Determine how many of the lines below hold the word "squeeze". Give the number and nothing else.

> [Data segment]:

○ ○ ○

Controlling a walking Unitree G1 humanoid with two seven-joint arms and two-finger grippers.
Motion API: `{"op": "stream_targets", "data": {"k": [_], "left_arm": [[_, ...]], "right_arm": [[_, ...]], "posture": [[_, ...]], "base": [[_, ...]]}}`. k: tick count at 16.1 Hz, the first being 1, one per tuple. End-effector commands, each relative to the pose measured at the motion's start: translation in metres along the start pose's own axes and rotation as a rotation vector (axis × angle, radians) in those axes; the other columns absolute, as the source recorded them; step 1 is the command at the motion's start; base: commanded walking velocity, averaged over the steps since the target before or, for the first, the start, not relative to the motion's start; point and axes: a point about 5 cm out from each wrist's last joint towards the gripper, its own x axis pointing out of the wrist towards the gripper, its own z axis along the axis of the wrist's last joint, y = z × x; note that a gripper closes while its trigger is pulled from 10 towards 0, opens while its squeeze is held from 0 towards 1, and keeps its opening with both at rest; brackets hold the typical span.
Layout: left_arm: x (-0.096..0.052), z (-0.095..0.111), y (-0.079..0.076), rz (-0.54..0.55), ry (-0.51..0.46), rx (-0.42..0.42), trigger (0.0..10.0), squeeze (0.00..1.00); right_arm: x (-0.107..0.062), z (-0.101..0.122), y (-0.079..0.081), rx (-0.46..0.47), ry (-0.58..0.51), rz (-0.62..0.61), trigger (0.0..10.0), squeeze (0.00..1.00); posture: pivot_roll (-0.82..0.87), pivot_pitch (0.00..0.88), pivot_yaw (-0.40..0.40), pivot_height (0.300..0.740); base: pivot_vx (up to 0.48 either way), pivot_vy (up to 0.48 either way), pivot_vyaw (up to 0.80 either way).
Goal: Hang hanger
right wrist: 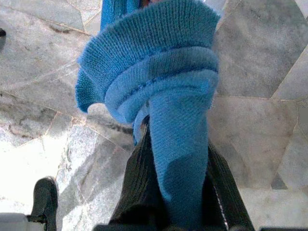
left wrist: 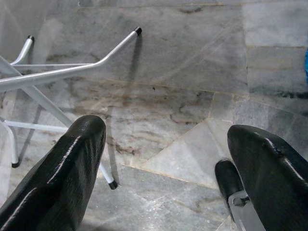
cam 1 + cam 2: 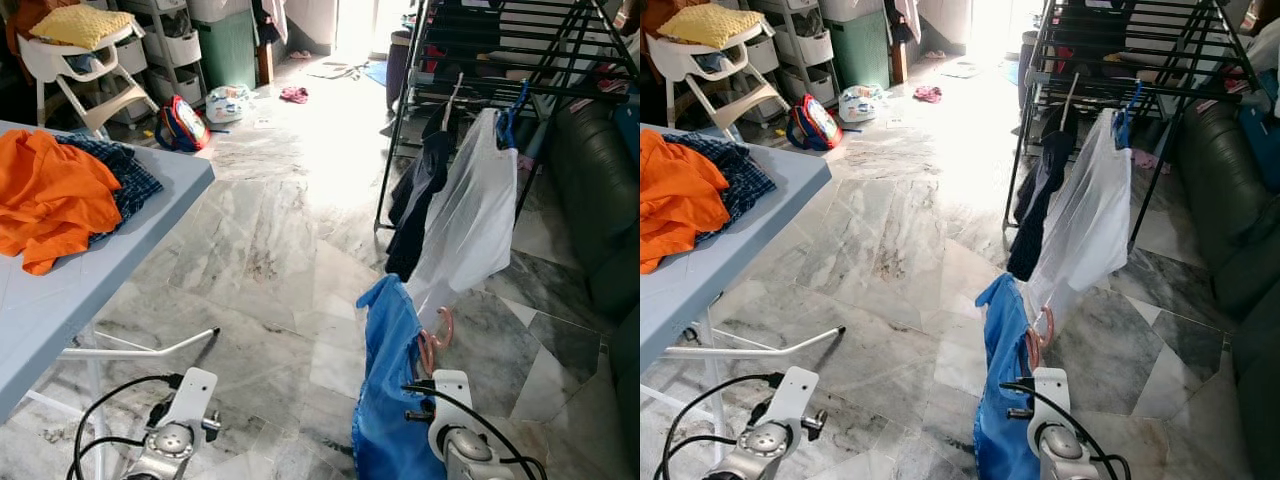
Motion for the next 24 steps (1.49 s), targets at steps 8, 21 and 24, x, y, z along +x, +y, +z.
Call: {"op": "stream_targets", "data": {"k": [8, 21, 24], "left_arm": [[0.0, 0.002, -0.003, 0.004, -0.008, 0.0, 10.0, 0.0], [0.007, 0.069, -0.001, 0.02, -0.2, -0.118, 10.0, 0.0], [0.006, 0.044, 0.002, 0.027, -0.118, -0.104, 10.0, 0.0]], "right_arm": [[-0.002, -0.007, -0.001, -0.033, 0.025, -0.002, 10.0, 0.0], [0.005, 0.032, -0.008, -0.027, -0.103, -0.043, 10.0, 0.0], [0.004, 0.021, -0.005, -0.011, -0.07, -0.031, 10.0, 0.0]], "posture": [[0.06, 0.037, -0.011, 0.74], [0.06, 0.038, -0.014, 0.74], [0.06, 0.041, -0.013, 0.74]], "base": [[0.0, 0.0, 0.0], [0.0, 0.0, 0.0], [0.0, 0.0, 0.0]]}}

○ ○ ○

> [Result of this task]:
2